Am J Physiol Heart Circ Physiol. 2013 Jan 1;304(1):H104-17. doi: 10.1152/ajpheart.00511.2012. Epub 2012 Oct 26.
The use of computational models to predict drug-induced changes in the action potential (AP) is a promising approach to reduce drug safety attrition but requires a better representation of more complex drug-target interactions to improve the quantitative prediction. The blockade of the human ether-a-go-go-related gene (HERG) channel is a major concern for QT prolongation and Torsade de Pointes risk. We aim to develop quantitative in-silico AP predictions based on a new electrophysiological protocol (suitable for high-throughput HERG screening) and mathematical modeling of ionic currents. Electrophysiological recordings using the IonWorks device were made from HERG channels stably expressed in Chinese hamster ovary cells. A new protocol that delineates inhibition over time was applied to assess dofetilide, cisapride, and almokalant effects. Dynamic effects displayed distinct profiles for these drugs compared with concentration-effects curves. Binding kinetics to specific states were identified using a new HERG Markov model. The model was then modified to represent the canine rapid delayed rectifier K(+) current at 37°C and carry out AP predictions. Predictions were compared with a simpler model based on conductance reduction and were found to be much closer to experimental data. Improved sensitivity to concentration and pacing frequency variables was obtained when including binding kinetics. Our new electrophysiological protocol is suitable for high-throughput screening and is able to distinguish drug-binding kinetics. The association of this protocol with our modeling approach indicates that quantitative predictions of AP modulation can be obtained, which is a significant improvement compared with traditional conductance reduction methods.

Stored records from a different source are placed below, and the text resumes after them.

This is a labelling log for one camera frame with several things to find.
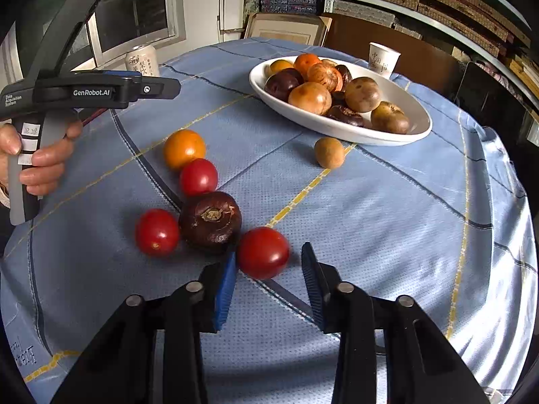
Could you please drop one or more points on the person's left hand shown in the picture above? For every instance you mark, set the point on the person's left hand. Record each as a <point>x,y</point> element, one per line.
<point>46,164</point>

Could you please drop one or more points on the red cherry tomato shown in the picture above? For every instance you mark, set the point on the red cherry tomato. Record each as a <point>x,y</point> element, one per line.
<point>263,252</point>
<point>198,176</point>
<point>156,232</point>

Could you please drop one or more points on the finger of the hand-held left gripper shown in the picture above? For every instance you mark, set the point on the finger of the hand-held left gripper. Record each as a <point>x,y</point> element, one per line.
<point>158,88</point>
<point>124,74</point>

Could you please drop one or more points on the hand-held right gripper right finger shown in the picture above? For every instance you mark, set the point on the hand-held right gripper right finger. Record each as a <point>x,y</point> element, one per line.
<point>313,290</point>

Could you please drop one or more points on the white paper cup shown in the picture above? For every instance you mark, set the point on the white paper cup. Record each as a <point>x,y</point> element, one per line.
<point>383,61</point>

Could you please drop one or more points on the white framed window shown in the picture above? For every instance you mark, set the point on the white framed window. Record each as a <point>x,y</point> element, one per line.
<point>134,8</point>

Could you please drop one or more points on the dark red plum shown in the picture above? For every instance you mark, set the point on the dark red plum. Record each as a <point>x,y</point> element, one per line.
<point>281,85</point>

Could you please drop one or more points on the wooden picture frame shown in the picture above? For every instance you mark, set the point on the wooden picture frame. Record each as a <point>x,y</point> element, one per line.
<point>286,27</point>

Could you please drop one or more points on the white metal shelf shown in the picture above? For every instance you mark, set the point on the white metal shelf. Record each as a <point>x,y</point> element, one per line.
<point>442,21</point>

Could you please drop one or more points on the brown wooden board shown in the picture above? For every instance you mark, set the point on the brown wooden board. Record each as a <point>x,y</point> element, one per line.
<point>379,33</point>

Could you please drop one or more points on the small yellow-orange fruit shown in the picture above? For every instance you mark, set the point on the small yellow-orange fruit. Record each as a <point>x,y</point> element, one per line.
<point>280,66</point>
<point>184,148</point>

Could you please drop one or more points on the beige drink can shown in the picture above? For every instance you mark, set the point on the beige drink can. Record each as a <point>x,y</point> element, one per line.
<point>143,61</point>

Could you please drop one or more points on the small brown longan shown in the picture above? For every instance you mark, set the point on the small brown longan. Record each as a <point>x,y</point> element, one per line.
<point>329,151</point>

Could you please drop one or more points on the pale brown round fruit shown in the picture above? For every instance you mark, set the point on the pale brown round fruit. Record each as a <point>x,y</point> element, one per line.
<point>389,117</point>

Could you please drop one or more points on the blue checked tablecloth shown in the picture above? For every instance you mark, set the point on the blue checked tablecloth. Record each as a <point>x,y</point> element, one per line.
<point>379,219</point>

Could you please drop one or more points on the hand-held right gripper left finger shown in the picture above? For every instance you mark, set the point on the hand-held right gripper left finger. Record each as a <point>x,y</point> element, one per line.
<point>225,294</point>

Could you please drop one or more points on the white leaning board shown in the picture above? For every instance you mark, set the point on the white leaning board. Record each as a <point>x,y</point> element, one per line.
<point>229,0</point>

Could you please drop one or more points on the orange mandarin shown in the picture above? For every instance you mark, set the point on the orange mandarin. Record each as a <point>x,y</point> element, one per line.
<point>306,62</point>

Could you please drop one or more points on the white oval plate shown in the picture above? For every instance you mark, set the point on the white oval plate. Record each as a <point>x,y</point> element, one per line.
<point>417,128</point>

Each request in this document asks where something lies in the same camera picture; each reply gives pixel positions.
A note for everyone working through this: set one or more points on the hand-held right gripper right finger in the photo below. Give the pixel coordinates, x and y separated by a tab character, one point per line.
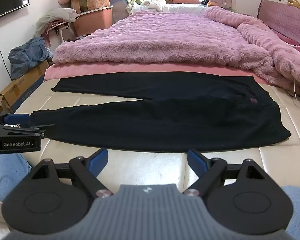
196	160

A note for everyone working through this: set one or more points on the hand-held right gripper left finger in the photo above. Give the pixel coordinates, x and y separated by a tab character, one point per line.
99	159

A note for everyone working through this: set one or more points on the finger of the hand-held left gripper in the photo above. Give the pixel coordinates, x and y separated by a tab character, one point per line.
16	119
27	130

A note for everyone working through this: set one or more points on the black pants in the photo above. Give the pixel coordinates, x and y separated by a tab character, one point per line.
165	120

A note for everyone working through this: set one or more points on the person's left leg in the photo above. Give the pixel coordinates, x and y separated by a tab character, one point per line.
12	172

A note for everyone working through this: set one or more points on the person's leg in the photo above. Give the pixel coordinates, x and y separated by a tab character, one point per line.
297	205
12	172

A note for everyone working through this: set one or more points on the cardboard box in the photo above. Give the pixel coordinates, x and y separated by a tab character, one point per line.
25	83

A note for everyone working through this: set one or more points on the cream leather mattress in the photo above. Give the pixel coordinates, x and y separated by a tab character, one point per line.
145	167

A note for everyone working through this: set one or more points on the blue-grey cloth bundle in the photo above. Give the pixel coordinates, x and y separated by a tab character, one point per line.
27	55

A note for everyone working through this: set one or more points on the pink bed sheet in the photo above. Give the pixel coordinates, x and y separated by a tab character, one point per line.
115	68

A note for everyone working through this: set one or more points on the white folding rack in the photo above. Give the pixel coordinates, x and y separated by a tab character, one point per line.
61	33

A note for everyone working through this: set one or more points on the person's right leg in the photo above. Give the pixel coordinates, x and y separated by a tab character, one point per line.
297	205

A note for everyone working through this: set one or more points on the grey clothes heap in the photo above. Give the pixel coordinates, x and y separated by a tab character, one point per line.
55	15

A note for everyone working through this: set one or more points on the pink storage bin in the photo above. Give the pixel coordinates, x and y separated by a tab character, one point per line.
95	21

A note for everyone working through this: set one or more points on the pink fuzzy blanket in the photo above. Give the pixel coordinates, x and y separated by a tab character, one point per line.
165	37

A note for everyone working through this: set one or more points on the blue striped bedding bag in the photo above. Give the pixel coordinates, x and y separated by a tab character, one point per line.
118	2

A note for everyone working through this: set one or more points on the orange plush toy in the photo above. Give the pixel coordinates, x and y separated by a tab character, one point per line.
210	4

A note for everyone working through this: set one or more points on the white clothes heap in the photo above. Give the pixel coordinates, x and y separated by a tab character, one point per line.
157	5

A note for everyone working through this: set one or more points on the pink pillow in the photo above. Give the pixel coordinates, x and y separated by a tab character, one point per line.
185	0

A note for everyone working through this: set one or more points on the purple pillow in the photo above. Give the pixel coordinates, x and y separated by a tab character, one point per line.
285	17

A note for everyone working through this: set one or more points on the yellow plush toy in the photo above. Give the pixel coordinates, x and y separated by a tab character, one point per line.
298	4

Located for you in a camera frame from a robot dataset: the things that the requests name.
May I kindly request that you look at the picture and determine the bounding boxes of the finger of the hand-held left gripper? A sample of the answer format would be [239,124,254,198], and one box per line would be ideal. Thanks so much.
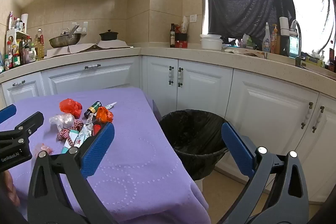
[0,104,17,124]
[0,111,45,147]

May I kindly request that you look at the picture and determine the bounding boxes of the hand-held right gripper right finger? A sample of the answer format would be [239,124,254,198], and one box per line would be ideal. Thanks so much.
[218,122,310,224]

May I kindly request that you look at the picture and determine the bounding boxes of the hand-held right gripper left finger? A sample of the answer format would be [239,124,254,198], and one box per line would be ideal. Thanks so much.
[27,122,117,224]

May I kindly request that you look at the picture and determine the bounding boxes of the silver foil wrapper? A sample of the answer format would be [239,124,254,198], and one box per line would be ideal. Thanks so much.
[78,114,99,141]

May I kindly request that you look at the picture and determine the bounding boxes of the clear plastic bag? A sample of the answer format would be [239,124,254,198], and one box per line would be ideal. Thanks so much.
[49,113,75,130]

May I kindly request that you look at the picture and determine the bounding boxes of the orange plastic bag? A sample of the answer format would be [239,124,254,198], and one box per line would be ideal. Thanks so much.
[96,106,114,123]

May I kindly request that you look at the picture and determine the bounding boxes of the bin with black liner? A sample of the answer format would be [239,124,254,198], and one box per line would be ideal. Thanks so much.
[159,109,229,181]

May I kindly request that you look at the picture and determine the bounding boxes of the person's left hand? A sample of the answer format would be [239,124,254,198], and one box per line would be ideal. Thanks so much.
[0,169,21,207]

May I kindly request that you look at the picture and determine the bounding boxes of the small red packet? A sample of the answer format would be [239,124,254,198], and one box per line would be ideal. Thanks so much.
[92,122,104,136]

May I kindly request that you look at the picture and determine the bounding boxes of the white teal carton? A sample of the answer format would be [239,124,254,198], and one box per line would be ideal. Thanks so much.
[61,131,88,154]

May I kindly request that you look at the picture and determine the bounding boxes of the pink wrapper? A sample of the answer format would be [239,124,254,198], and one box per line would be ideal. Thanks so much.
[34,143,54,159]

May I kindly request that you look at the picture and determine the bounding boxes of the red white checkered ribbon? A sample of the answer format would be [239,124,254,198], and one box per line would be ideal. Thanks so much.
[56,120,84,148]

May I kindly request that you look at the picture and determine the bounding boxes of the purple tablecloth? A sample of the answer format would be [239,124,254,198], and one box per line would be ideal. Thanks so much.
[0,87,212,224]

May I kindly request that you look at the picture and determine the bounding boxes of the green bottle with black cap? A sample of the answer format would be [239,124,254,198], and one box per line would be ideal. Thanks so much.
[84,101,102,118]

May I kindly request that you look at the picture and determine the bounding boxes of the red plastic bag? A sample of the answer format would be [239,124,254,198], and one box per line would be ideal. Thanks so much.
[59,98,83,117]

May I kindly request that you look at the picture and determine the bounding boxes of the group of condiment bottles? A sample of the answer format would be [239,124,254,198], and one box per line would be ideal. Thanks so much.
[0,11,46,73]

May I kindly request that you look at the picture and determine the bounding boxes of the wide white cabinet door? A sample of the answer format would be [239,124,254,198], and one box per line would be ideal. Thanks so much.
[41,56,141,97]

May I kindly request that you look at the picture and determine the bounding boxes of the metal wok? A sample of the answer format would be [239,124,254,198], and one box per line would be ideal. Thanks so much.
[49,25,82,48]

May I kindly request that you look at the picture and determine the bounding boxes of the beige stove cover sheet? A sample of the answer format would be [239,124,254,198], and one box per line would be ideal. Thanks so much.
[43,40,134,59]

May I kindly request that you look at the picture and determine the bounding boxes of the paper towel roll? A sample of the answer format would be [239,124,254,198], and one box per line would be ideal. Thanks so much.
[21,13,29,33]

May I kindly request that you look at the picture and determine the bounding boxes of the green tissue pack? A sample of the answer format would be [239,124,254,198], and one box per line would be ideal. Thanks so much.
[238,34,256,50]

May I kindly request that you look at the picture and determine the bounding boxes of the white blue spray bottle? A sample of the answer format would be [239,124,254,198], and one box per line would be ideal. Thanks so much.
[262,22,271,52]

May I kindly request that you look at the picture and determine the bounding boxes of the black pot with lid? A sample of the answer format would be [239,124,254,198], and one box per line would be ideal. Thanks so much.
[99,29,119,41]

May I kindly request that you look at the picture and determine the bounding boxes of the orange soap pump bottle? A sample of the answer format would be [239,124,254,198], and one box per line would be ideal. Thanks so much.
[271,24,279,54]

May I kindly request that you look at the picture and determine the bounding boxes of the yellow green packet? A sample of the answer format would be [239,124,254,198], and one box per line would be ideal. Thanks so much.
[306,56,326,68]

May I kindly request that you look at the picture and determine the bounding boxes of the black utensil holder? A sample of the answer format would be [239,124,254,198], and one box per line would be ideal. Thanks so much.
[175,33,188,49]

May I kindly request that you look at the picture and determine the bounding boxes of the chrome faucet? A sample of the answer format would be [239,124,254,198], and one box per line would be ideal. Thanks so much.
[289,20,306,67]

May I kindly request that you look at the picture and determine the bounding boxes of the white water filter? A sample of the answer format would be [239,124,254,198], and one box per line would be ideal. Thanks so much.
[279,17,289,36]

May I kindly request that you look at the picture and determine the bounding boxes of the white wall outlets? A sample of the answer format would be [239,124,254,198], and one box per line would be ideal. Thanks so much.
[72,21,88,35]

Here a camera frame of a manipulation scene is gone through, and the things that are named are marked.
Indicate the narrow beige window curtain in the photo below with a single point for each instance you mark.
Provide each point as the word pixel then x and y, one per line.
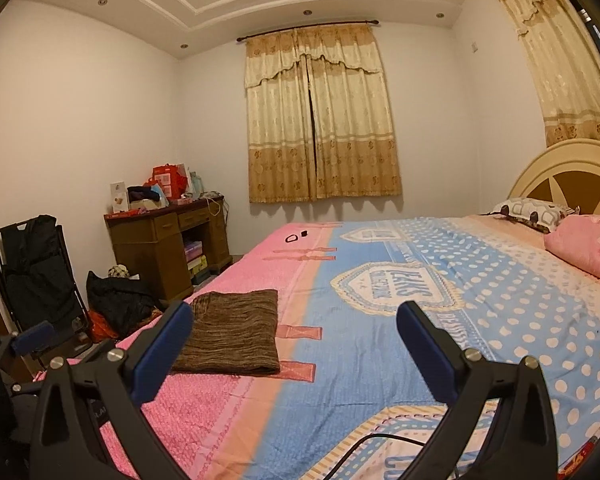
pixel 565 60

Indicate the black band loop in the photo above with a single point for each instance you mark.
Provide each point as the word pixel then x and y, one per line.
pixel 292 239

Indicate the long dark curtain rod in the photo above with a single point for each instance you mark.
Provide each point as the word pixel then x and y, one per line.
pixel 305 28

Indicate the pale paper bag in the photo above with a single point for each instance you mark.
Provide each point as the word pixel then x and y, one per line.
pixel 194 180

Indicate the black bag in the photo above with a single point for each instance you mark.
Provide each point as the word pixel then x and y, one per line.
pixel 122 302

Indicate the dark clothes pile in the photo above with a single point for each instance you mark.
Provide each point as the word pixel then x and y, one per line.
pixel 142 192

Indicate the brown wooden desk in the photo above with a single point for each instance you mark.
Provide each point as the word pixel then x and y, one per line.
pixel 150 250

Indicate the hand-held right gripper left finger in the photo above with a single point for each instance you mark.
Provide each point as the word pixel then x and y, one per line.
pixel 160 352

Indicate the wide beige window curtain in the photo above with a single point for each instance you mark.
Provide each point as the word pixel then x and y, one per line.
pixel 350 110

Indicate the brown knitted sweater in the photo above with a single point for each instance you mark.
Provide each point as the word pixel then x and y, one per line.
pixel 230 330

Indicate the cream wooden headboard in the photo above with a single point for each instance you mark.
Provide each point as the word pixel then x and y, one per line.
pixel 580 152

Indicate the blue pink printed bed sheet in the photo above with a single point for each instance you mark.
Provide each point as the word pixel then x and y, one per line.
pixel 360 350

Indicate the grey patterned pillow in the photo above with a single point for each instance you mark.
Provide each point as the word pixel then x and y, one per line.
pixel 530 210

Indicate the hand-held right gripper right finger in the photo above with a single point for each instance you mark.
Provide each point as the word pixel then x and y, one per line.
pixel 425 355

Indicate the orange bag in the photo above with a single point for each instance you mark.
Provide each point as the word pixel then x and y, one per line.
pixel 102 327

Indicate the stack of boxes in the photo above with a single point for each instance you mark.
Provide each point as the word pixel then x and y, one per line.
pixel 195 257

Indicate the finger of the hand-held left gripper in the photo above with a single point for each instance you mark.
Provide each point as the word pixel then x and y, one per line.
pixel 35 336

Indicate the white printed box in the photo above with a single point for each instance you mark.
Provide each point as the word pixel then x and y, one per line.
pixel 118 197

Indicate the pink pillow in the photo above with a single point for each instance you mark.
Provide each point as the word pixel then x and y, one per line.
pixel 585 245

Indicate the black folding chair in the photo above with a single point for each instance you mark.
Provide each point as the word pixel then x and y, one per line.
pixel 35 270

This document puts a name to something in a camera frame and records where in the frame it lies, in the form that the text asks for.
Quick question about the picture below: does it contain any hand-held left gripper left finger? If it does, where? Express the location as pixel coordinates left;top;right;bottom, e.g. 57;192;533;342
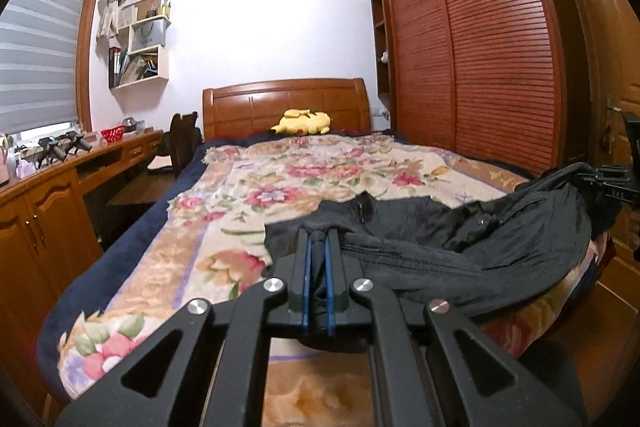
52;227;321;427

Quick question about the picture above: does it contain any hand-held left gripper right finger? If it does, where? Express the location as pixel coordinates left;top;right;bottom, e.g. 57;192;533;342
320;228;588;427

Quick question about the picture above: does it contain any black jacket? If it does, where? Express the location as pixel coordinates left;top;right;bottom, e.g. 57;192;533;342
263;162;618;353

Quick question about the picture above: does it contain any floral blanket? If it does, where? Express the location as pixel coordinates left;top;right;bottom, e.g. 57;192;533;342
57;132;601;427

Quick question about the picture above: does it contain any yellow plush toy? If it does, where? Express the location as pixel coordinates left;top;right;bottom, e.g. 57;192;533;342
270;108;332;136

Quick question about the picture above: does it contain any wooden door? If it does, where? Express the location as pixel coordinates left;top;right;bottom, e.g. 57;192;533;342
545;0;640;258

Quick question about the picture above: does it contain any wooden louvred wardrobe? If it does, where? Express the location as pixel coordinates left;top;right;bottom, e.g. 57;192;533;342
366;0;588;178

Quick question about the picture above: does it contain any wooden bed headboard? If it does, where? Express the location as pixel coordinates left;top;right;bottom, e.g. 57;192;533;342
202;78;373;142

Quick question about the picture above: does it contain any dark wooden chair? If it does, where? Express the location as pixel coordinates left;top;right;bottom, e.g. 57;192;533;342
106;112;203;208

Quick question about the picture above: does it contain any wooden desk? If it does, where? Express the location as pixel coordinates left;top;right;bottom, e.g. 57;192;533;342
0;129;166;408

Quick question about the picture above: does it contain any black binder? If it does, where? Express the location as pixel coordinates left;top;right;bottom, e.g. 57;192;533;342
108;47;123;88

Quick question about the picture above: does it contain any grey paper bag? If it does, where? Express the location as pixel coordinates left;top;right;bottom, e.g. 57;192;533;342
129;19;166;54

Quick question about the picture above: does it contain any grey window blind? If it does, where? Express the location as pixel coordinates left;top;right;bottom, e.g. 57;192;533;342
0;0;98;135

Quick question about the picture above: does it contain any metal door handle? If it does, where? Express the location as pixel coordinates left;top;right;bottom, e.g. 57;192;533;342
602;94;623;152

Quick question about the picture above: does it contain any white wall shelf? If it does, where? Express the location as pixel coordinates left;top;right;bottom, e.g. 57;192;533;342
108;0;172;90

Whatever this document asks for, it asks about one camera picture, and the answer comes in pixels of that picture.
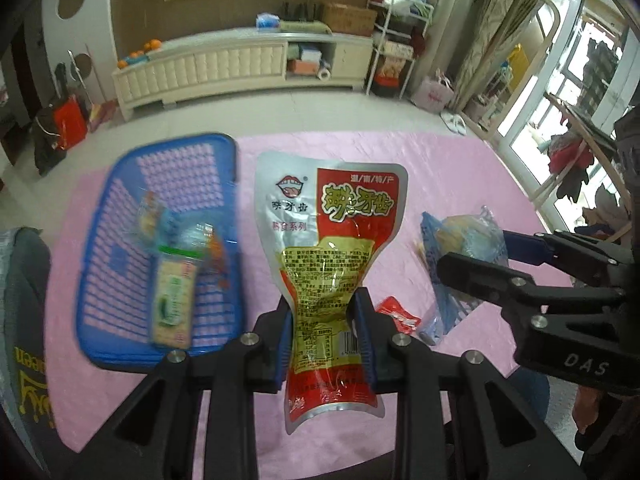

使用计算模型来预测药物诱导的动作电位 (AP) 变化是减少药物安全性损失的一种很有前途的方法,但需要更好地表示更复杂的药物-靶标相互作用,以提高定量预测的准确性。阻断人类 Ether-a-go-go 相关基因 (HERG) 通道是导致 QT 延长和尖端扭转型室性心动过速风险的主要关注点。我们旨在基于新的电生理协议和离子电流的数学模型,开发定量的计算机化 AP 预测。使用 IonWorks 设备从稳定表达在中华仓鼠卵巢细胞中的 HERG 通道进行电生理记录。应用一种新的时间抑制协议来评估多非利特、西沙必利和阿莫卡兰的作用。与浓度-效应曲线相比,这些药物的动态效应显示出不同的特征。使用新的 HERG 马尔可夫模型确定了与特定状态的结合动力学。然后,对模型进行修改以表示犬快速延迟整流钾 (K+) 电流在 37°C 下的情况,并进行 AP 预测。将预测结果与基于电导减少的简化模型进行比较,发现与实验数据更为接近。当包括结合动力学时,对浓度和起搏频率变量的敏感性得到了提高。我们的新电生理协议适合高通量筛选,并且能够区分药物结合动力学。该协议与我们的建模方法相结合表明,可以获得 AP 调制的定量预测,这与传统的电导减少方法相比是一个重大改进。